How to define crypto networks, blockchain protocol and decentralized consensus system?
What is the relationship of crypto network and blockchain protocol?
So many different wordings! I’m confused. Any help with these terms would be much appreciated.
Generally, yes. When people say “crypto network”, all they really mean is that it’s a network of users/nodes within a blockchain/dapp. A decentralized consensus system (e.g. Nakamoto Consensus) has a “network” of nodes that maintain the integrity of the system.
Thanks Preethi! I edited the post a bit to add blockchain protocol and lost some of my text as I was editing on mobile.

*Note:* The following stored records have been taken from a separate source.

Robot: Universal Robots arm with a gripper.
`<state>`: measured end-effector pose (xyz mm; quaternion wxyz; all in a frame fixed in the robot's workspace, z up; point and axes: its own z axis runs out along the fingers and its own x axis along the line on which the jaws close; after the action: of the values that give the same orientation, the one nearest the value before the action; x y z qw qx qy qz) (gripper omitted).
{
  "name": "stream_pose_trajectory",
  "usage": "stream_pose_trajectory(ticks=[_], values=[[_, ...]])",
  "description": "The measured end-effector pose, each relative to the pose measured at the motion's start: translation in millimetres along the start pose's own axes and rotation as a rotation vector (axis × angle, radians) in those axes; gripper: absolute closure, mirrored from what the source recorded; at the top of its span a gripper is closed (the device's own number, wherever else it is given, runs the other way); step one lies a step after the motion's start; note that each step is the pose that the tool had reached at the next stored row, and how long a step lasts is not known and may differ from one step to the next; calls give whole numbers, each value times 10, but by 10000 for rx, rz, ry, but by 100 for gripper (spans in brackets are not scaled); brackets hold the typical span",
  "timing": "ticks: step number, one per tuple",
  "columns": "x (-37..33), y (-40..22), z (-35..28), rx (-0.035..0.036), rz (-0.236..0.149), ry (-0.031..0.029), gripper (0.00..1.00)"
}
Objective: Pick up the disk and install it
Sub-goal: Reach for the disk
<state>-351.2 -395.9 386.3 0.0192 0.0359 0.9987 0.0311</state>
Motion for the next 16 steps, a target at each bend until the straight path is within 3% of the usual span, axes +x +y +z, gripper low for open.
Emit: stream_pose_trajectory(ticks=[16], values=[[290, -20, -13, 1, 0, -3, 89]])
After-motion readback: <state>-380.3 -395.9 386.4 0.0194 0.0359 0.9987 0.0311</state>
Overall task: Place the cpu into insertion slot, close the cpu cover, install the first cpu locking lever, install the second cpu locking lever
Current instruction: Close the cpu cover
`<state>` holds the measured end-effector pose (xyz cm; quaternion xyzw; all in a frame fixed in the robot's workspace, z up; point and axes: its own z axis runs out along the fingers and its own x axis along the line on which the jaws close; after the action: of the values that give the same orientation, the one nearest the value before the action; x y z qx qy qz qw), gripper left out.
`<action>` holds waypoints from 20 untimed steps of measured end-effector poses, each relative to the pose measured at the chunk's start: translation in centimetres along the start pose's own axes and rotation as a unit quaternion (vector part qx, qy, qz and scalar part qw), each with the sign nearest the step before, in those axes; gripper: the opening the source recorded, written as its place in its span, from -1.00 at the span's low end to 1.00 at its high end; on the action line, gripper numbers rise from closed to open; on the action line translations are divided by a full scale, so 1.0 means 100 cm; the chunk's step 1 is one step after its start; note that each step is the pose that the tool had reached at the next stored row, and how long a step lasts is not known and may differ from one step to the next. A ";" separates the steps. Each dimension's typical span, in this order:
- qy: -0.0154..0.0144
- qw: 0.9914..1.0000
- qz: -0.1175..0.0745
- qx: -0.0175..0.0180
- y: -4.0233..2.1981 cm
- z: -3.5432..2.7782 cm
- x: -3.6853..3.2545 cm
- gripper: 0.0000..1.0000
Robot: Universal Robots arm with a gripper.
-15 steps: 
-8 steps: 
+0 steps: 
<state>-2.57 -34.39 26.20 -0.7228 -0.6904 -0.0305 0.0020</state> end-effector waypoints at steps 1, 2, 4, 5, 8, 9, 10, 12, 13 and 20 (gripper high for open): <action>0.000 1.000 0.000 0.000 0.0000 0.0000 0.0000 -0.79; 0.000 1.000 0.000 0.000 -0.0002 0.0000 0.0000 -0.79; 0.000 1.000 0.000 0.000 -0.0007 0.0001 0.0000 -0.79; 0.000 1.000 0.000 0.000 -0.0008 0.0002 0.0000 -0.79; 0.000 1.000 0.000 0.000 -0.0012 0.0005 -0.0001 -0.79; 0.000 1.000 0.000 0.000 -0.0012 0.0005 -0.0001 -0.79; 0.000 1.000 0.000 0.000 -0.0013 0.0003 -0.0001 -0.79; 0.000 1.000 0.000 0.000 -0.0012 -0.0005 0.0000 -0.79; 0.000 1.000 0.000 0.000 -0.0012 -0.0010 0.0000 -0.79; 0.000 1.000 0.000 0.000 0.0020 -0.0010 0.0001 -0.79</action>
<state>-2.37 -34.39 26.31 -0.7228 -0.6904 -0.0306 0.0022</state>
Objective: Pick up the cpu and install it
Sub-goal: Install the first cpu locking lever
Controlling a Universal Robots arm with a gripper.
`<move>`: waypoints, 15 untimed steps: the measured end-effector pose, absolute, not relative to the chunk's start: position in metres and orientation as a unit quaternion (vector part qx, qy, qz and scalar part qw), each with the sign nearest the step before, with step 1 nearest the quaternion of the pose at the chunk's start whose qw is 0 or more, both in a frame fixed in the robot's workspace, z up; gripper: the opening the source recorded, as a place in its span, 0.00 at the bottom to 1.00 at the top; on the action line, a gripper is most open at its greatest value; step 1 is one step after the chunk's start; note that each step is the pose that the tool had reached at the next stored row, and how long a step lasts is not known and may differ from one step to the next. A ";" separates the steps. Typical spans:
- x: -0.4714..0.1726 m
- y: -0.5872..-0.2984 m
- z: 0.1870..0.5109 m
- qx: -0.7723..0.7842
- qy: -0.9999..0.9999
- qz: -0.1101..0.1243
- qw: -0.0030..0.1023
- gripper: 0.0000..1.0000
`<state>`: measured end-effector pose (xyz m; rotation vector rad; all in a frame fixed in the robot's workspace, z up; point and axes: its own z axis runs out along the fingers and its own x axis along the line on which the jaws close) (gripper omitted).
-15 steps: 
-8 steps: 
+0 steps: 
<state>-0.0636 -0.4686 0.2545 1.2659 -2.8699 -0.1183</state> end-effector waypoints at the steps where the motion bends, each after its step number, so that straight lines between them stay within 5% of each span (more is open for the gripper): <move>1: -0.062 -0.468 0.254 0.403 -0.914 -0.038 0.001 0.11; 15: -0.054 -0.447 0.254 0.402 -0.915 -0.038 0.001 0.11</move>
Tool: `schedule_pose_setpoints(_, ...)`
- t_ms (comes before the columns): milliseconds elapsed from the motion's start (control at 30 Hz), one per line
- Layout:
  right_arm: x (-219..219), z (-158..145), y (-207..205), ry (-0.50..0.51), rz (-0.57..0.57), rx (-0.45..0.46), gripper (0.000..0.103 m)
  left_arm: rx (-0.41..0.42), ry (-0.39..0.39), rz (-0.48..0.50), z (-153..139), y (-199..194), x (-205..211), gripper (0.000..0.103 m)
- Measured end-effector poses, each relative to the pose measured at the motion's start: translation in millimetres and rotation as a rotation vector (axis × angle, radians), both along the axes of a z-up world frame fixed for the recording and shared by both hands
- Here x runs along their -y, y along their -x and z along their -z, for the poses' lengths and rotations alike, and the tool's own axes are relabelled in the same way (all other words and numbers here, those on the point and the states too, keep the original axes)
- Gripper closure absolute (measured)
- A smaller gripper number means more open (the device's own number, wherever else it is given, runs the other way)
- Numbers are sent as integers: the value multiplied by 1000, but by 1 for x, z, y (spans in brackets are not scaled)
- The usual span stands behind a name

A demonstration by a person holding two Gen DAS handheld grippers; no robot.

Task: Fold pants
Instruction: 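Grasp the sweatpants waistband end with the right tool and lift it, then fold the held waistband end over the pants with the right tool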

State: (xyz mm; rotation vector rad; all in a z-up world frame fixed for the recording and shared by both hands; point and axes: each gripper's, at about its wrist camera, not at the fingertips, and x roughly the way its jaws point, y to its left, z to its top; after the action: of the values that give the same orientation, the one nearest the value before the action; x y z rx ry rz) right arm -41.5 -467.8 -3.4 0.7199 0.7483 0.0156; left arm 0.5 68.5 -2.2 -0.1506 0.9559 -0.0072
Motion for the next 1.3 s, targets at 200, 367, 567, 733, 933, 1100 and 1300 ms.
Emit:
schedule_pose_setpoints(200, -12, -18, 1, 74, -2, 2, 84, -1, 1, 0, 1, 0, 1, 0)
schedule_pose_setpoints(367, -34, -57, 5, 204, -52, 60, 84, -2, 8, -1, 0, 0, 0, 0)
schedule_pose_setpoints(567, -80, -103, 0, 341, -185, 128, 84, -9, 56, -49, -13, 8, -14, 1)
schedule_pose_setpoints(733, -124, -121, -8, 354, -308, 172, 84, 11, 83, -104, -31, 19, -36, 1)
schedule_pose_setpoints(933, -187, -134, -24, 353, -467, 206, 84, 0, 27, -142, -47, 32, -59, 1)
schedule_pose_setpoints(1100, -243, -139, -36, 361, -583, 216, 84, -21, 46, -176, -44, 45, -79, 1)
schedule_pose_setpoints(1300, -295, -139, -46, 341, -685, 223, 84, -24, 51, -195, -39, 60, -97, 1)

Another question: what is the relationship of crypto network and blockchain protocol - aren’t they both a peer-to-peer network that works with consensus mechanism?
A “protocol” is simply a set of rules that defines how the system works. A “blockchain protocol”, therefore, is a set of rules that defines how a blockchain works (i.e. how it achieves consensus and maintains integrity).
A “crypto network” is just a network of users/nodes within a blockchain/dapp.
Makes sense, thank you so much! Such a buzzword soup indeed For this industry to be appealing to a bigger audience, much inclusion in terms of language is needed.
Outputs per day : Total transaction outputs per day and it includes coins returned to the sender as change and excludes coinbase transaction (miner reward)
Dust: An amount of cryptocurrency smaller than the fee required to process it. Since the value of both the currency and the transaction fee vary, the demarcation between dust and a usable amount of currency fluctuates. For reference, as of March 2019, Bitcoins transaction fees are between $0.20 and $0.28 (or 0.00005089 - 0.00007125 BTC). Transactions of lesser value than this are considered dust because they will not be processed by the network.
IEO: Initial Exchange Offering. A fundraising event for early-stage crypto projects administered by an exchange (or group of exchanges). Similar to an ICO, but with a direct listing on a crypto exchange which acts as the counterparty. Projects launched on Binance’s Launchpad, such as BTT and Fetch.ai are examples of IEOs.